→ EXERCISE PROMPT: From the entries below, transcribe exactly the lines between the line holding "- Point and" and the line holding "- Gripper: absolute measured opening", inclusive; skip all other lines.

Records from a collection
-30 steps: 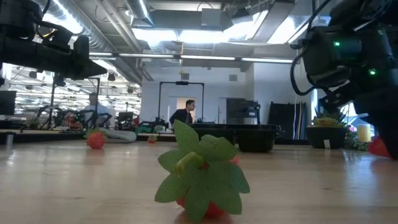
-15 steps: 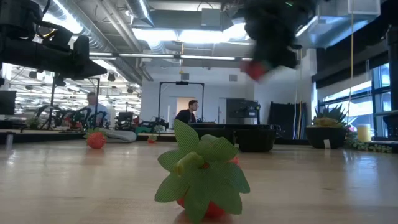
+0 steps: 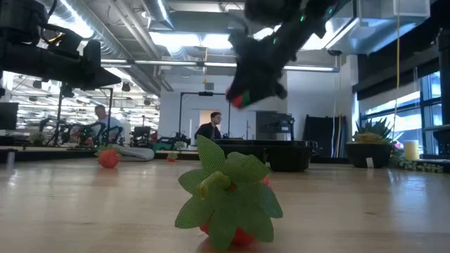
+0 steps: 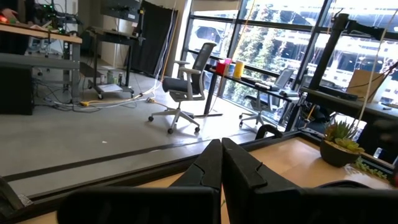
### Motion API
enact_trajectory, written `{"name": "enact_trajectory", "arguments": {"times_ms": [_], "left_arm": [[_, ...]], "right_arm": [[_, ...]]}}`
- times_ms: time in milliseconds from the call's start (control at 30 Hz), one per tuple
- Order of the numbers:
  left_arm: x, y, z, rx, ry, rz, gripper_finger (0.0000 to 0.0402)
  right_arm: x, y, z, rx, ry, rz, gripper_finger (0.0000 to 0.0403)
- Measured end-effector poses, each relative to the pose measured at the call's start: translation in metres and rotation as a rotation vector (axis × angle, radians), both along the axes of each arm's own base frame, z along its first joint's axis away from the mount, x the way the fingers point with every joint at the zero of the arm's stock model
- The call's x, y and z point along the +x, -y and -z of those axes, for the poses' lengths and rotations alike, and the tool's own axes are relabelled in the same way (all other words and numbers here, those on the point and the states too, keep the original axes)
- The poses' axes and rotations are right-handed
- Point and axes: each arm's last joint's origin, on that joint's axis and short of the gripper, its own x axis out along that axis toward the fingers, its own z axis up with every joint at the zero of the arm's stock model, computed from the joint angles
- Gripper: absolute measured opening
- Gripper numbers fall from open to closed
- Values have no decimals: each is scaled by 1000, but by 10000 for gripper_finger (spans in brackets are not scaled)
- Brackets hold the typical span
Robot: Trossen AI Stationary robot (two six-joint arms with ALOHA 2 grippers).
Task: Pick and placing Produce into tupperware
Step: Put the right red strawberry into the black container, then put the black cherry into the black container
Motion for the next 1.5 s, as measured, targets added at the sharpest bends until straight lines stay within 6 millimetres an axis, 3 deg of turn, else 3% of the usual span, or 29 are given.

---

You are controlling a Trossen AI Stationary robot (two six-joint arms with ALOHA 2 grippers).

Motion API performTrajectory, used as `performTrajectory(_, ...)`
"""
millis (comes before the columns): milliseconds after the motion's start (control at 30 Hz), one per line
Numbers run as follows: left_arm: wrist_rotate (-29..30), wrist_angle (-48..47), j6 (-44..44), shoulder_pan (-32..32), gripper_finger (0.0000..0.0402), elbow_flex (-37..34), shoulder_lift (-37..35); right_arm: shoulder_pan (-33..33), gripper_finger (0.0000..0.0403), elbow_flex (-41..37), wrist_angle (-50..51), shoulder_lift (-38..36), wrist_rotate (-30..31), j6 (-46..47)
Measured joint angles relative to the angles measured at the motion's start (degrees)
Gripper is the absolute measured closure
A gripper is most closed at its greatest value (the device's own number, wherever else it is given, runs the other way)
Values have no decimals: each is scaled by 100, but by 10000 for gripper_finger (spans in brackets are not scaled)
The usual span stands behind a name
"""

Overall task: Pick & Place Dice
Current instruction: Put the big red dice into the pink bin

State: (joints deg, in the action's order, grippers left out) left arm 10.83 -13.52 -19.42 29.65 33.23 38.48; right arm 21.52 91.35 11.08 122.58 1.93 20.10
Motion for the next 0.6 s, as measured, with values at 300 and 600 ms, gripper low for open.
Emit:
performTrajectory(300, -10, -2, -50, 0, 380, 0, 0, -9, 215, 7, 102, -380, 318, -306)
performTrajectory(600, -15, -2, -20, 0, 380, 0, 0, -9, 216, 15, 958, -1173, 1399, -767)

→ EXERCISE SOLUTION:
- Point and axes: each arm's last joint's origin, on that joint's axis and short of the gripper, its own x axis out along that axis toward the fingers, its own z axis up with every joint at the zero of the arm's stock model, computed from the joint angles
- Gripper: absolute measured opening

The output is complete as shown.